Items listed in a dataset

★ ★ ★ ★ ★

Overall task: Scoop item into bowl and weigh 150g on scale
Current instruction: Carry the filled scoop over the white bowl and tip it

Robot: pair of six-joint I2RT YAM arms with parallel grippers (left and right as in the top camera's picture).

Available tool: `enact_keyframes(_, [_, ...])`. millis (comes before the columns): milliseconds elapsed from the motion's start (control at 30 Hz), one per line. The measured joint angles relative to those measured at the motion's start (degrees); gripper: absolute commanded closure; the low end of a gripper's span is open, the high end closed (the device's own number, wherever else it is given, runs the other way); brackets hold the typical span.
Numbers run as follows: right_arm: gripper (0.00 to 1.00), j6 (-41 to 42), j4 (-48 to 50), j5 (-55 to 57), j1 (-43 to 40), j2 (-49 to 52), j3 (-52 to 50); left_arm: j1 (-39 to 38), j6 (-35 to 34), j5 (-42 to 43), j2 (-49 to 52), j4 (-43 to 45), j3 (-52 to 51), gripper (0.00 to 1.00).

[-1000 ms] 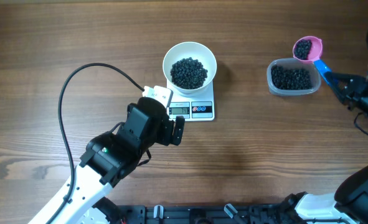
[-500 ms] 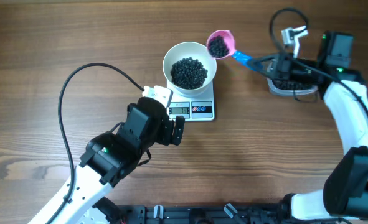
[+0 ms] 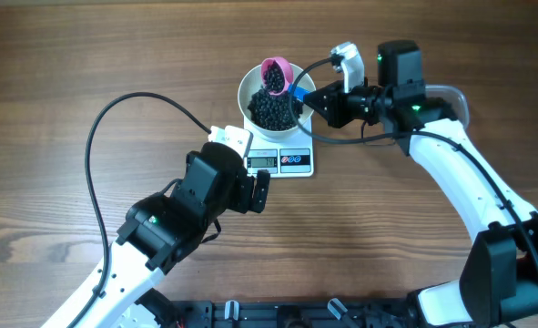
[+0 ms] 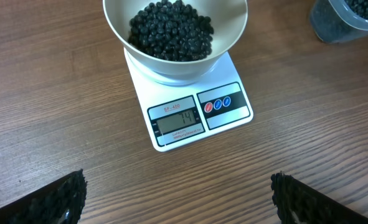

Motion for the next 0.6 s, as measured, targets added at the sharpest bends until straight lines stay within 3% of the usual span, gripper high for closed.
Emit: enact_keyframes(600, [0.96,-14.9,-3.3,19.8,4.5,-5.2,0.0,0.0,0.0,0.0,0.0,0.0,0.0,0.0])
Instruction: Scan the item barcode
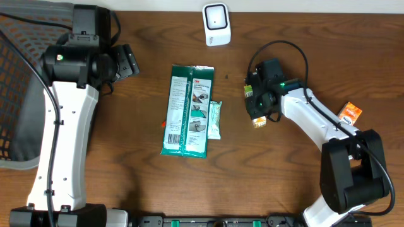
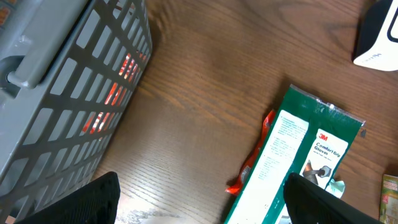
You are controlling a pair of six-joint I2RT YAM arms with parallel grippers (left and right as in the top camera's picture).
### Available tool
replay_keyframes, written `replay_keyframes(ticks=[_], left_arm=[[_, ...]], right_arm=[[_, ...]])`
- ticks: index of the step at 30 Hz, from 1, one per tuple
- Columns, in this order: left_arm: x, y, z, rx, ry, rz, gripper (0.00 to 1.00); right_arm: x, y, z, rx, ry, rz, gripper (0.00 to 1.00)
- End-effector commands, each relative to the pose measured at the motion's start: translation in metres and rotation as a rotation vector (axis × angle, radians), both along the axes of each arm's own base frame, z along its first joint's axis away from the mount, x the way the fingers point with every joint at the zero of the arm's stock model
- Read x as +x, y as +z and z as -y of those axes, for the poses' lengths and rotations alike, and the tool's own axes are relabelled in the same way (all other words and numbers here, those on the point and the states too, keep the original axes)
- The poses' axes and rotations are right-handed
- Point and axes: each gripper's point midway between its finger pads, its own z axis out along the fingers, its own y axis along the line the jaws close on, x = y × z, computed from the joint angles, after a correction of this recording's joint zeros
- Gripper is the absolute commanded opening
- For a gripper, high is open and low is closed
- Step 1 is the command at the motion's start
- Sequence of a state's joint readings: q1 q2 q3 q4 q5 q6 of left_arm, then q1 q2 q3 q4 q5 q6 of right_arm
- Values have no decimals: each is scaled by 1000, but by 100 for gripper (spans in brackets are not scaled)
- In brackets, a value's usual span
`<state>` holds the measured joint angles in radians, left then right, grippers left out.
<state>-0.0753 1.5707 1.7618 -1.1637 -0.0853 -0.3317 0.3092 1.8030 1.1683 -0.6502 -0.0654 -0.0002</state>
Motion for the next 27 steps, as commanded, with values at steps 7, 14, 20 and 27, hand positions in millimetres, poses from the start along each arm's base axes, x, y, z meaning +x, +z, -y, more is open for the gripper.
replay_keyframes(ticks=[7,14,20,27], left_arm=[[1,1,-3,20,-5,-1,84],[1,1,-3,20,-5,-2,85],[1,1,-3,20,-5,-2,85],[1,1,-3,20,-5,-2,85]], right_arm=[[4,7,-2,-1,-2,31,41],[8,7,13,-80,-31,53,34],[9,12,26,-125,-56,68,29],[13,26,35,-126,-83,103,27]])
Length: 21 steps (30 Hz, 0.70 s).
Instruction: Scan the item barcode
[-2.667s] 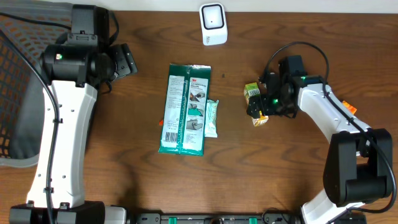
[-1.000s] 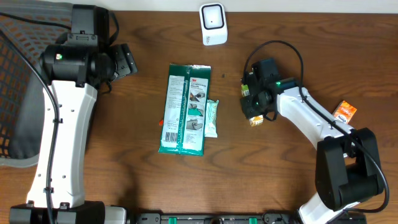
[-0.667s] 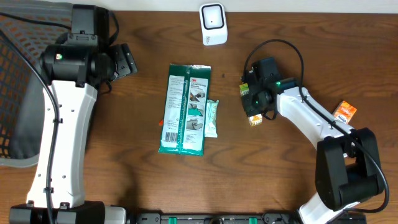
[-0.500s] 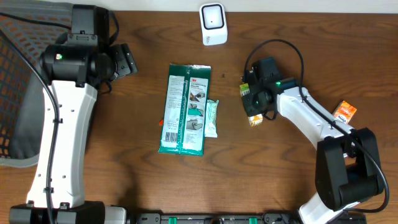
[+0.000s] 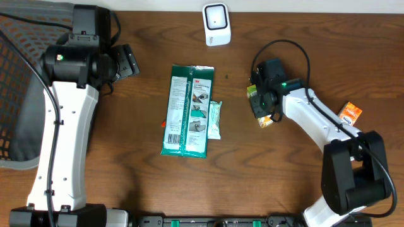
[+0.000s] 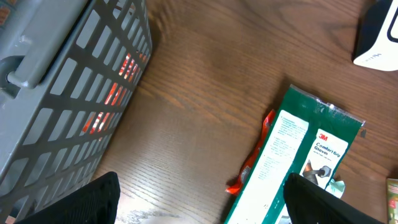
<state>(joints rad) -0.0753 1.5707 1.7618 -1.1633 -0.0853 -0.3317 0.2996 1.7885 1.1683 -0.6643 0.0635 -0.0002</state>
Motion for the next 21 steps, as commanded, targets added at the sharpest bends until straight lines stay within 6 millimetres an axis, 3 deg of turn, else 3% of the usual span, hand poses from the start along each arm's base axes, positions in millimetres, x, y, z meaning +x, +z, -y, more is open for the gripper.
replay_keyframes(ticks=[1,5,8,21], left_arm=[[1,0,-3,20,-5,-2,85],[1,0,-3,20,-5,-2,85],[1,0,-3,20,-5,-2,85],[1,0,-3,20,-5,-2,85]], right_arm=[[7,22,10,-8,-33,66,27],[1,20,-3,66,-7,33,31],[1,21,-10,103,5,29,40],[6,25,-12,114,7,47,53]])
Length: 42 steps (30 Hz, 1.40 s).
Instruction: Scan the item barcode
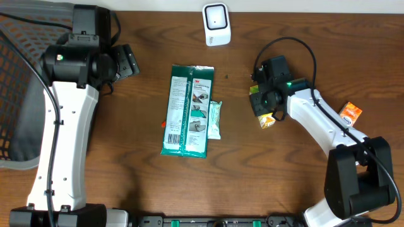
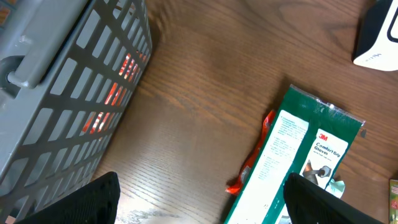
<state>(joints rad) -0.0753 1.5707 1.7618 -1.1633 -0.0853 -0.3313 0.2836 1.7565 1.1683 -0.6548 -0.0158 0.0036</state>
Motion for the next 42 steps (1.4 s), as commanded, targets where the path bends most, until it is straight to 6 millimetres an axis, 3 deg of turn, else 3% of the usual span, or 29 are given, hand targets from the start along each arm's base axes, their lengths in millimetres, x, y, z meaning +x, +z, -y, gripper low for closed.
replay_keyframes(ticks=[1,6,15,20,28,42], left_arm=[[1,0,-3,20,-5,-2,85],[1,0,-3,20,-5,-2,85],[1,0,-3,20,-5,-2,85],[1,0,-3,20,-5,-2,85],[1,0,-3,20,-5,-2,85],[1,0,-3,20,-5,-2,85]], right_arm=[[4,13,-4,29,1,29,53],[4,12,-3,23,-7,29,63],[-6,-1,3,-9,-13,-24,59],[-5,-1,9,-38,-23,-17,51],[-10,-10,11,-46,-23,-28,55],[-15,-21,13,-50,-24,-31,49]])
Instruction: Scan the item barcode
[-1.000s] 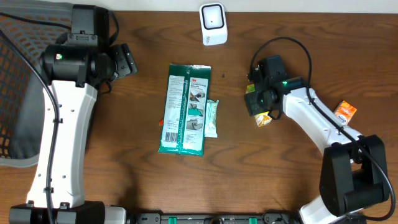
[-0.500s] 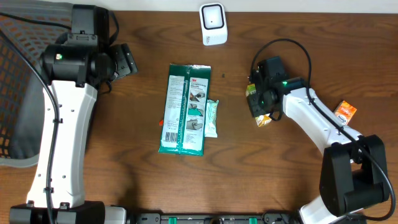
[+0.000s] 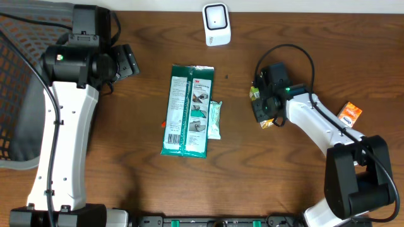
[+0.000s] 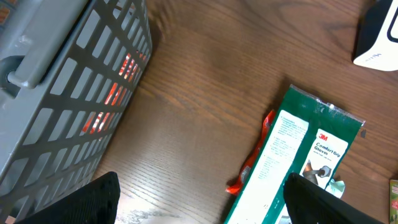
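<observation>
The white barcode scanner (image 3: 216, 24) stands at the table's far edge; its corner (image 4: 379, 34) shows in the left wrist view. My right gripper (image 3: 263, 112) is right of the table's middle, shut on a small green and yellow item (image 3: 268, 123) that peeks out beneath it. A long green 3M package (image 3: 187, 110) lies flat mid-table, also seen as the green package (image 4: 298, 158), with a red strip (image 4: 252, 163) sticking out from under it. My left gripper (image 4: 205, 202) hangs open at the far left, fingers (image 4: 93, 199) wide apart over bare wood.
A pale green packet (image 3: 215, 120) lies against the 3M package's right side. A small orange box (image 3: 349, 114) sits at the right. A grey slatted basket (image 4: 62, 87) stands at the left edge, red contents showing through its slats.
My right gripper with its small item has shifted a touch toward the near edge and turned slightly. The left arm and the things on the table have not moved.
At first my right gripper held the small item just right of the pale packet. At each later moment it was a little farther right with the item still in it. The left gripper stayed open by the basket throughout.
</observation>
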You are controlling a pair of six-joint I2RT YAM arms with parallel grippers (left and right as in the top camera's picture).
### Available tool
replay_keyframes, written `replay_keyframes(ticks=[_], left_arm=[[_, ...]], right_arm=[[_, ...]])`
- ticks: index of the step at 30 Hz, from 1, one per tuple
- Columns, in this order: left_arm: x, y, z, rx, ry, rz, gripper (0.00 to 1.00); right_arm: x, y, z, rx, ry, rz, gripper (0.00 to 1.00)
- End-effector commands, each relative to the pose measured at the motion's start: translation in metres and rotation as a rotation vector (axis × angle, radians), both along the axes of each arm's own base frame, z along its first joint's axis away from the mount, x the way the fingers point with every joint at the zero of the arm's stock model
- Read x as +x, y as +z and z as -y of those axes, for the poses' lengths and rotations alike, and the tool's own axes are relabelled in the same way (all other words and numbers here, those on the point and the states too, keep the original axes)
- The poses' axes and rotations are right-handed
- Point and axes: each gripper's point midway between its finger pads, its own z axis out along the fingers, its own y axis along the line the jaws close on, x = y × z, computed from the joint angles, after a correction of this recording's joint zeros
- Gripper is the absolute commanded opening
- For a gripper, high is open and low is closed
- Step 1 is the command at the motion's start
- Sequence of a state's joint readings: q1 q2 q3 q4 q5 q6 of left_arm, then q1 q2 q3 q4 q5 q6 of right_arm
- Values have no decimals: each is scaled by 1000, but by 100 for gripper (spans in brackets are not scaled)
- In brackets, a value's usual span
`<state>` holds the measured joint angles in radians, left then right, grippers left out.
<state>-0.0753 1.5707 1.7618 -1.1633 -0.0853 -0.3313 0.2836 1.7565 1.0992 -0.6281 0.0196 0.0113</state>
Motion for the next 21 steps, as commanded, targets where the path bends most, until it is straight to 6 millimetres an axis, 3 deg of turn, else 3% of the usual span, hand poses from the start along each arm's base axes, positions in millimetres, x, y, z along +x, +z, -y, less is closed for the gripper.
replay_keyframes(ticks=[1,9,21], left_arm=[[1,0,-3,20,-5,-2,85],[1,0,-3,20,-5,-2,85],[1,0,-3,20,-5,-2,85]], right_arm=[[-1,-1,3,-8,-6,2,47],[-1,-1,9,-45,-17,6,34],[8,9,26,-117,-53,62,27]])
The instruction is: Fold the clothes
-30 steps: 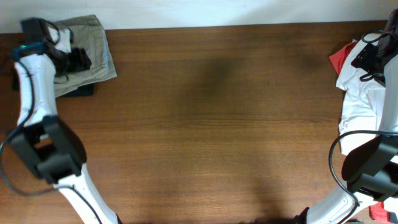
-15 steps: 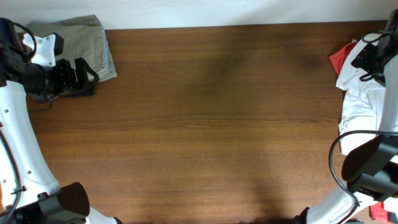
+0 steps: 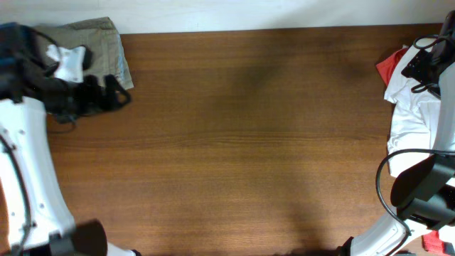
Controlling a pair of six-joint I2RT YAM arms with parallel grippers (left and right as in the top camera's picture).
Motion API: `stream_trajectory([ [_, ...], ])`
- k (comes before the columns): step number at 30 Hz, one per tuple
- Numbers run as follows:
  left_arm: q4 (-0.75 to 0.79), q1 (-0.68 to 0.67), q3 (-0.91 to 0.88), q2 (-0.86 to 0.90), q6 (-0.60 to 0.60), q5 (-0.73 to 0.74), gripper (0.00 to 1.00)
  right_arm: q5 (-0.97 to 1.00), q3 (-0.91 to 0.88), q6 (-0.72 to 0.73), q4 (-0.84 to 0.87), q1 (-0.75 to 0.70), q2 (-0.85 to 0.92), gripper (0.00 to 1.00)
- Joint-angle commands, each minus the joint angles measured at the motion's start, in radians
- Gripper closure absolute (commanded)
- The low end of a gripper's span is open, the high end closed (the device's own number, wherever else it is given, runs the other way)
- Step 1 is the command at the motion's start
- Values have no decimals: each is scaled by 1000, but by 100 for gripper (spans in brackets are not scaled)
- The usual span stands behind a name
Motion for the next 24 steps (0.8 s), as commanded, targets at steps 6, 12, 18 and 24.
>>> stream_trajectory([
  [6,621,-286,-817,-679,-6,-65,1,15,17,7,0,-2,-13,1],
  [12,962,-280,-1385,-1192,2,-96,1,15,17,7,0,-2,-13,1],
  [18,1196,-243,-1648,-1454,2,-248,1,15,17,7,0,-2,-13,1],
  [24,1520,-188,-1938,-1577,1,-248,1,15,17,7,0,-2,-13,1],
])
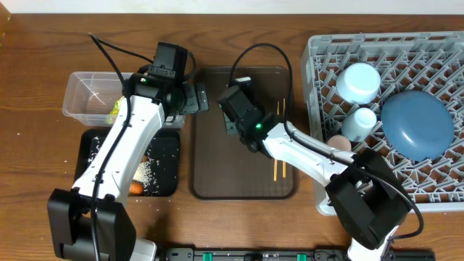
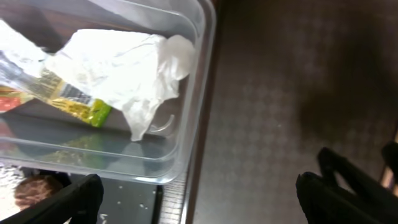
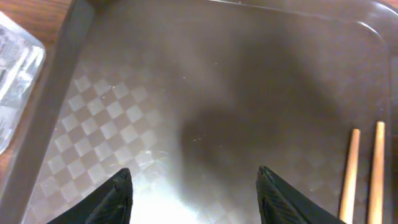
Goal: Sort waste into correct bins and load items into the dishwasher rack
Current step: 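Lower the right gripper onto the wooden chopsticks on the brown tray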
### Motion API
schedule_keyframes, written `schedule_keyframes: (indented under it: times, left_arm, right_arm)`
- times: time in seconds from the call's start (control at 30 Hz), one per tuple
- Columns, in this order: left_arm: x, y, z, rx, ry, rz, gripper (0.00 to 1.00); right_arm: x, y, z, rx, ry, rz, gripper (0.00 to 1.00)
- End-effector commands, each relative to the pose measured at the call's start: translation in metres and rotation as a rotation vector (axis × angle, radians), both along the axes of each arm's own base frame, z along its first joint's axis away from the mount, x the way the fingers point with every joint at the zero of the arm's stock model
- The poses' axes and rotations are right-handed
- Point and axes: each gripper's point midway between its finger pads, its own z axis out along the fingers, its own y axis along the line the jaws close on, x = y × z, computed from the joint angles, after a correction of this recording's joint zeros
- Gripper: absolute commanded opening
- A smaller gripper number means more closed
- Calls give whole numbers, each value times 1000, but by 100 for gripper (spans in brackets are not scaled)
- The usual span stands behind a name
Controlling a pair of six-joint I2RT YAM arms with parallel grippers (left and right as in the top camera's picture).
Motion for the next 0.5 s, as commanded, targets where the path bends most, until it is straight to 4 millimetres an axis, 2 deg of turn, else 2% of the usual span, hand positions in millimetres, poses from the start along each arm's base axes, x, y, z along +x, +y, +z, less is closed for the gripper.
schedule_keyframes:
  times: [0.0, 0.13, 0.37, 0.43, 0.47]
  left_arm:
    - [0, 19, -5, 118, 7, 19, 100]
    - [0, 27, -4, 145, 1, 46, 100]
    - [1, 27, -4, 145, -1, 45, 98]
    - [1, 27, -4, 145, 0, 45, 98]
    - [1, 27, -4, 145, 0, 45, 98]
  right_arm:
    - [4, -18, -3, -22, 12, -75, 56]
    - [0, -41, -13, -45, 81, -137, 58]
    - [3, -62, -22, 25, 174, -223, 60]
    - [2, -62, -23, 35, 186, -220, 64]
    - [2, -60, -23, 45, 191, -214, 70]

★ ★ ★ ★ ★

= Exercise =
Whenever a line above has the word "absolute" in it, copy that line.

= Your solution =
Available tool: `enact_keyframes(_, [_, ...])`. millis (comes before the columns): milliseconds elapsed from the motion's start (control at 30 Hz), one per line. The measured joint angles relative to those measured at the motion's start (degrees); gripper: absolute commanded closure; the low end of a gripper's span is open, the high end closed (the device's own number, wherever else it is given, runs the other way); brackets hold the typical span.
- Gripper is the absolute commanded opening
- Gripper is the absolute commanded opening
- Gripper closure absolute (commanded)
- Gripper: absolute commanded opening

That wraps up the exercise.